The whole listing needs to be restated word for word.

○ ○ ○

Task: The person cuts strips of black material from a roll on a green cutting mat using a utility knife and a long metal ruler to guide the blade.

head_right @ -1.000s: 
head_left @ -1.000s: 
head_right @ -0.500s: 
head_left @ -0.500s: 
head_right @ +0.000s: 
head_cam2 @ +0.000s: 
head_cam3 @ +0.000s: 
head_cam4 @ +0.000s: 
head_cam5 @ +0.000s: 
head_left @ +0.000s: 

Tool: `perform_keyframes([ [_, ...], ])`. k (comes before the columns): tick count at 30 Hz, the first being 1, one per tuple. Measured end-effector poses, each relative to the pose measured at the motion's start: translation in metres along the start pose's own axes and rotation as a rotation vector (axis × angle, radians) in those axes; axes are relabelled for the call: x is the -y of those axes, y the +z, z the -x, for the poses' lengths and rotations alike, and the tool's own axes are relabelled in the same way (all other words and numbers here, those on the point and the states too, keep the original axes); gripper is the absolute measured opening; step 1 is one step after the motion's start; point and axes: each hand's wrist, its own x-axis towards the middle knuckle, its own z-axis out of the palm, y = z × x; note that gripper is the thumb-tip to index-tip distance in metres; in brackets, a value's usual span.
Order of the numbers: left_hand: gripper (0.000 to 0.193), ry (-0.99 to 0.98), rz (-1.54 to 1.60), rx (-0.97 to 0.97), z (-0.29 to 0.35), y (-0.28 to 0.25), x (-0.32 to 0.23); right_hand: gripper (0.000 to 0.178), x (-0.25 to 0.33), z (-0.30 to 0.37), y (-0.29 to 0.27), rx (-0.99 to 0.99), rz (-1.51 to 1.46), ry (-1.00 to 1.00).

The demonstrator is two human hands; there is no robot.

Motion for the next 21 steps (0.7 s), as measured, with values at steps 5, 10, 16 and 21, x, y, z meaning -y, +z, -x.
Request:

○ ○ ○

Response:
Task: The person cuts strips of black material from a roll on a green cutting mat using a utility knife and a long metal ruler to guide the blade.

head_right @ -1.000s: 
head_left @ -1.000s: 
head_right @ -0.500s: 
head_left @ -0.500s: 
head_right @ +0.000s: 
head_cam2 @ +0.000s: 
head_cam3 @ +0.000s: 
head_cam4 @ +0.000s: 
head_cam5 @ +0.000s: 
head_left @ +0.000s: 

Tool: `perform_keyframes([ [_, ...], ])`. k (comes before the columns): tick count at 30 Hz, the first being 1, one per tuple. Measured end-effector poses, each relative to the pose measured at the motion's start: translation in metres along the start pose's own axes and rotation as a rotation vector (axis × angle, radians) in those axes; axes are relabelled for the call: x is the -y of those axes, y the +z, z the -x, for the poses' lengths and rotations alike, and the tool's own axes are relabelled in the same way (all other words and numbers here, those on the point and the states too, keep the original axes); gripper is the absolute measured opening; step 1 is one step after the motion's start; point and axes: each hand's wrist, its own x-axis towards the middle knuckle, its own z-axis out of the palm, y = z × x; note that gripper is the thumb-tip to index-tip distance in metres; in brackets, a value's usual span.
Order of the numbers: left_hand: gripper (0.000 to 0.193), ry (-0.99 to 0.98), rz (-1.54 to 1.60), rx (-0.97 to 0.97), z (-0.29 to 0.35), y (-0.28 to 0.25), x (-0.32 to 0.23); right_hand: gripper (0.000 to 0.178), x (-0.25 to 0.33), z (-0.30 to 0.37), y (-0.29 to 0.27), rx (-0.99 to 0.99), rz (-1.51 to 1.46), ry (-1.00 to 1.00).

The demonstrator is two human hands; there is no robot.

Motion for the next 21 steps (0.7 s), as measured, with values at steps 5, 10, 16 and 21, x, y, z meaning -y, +z, -x.
Request:

What appears above is the full answer.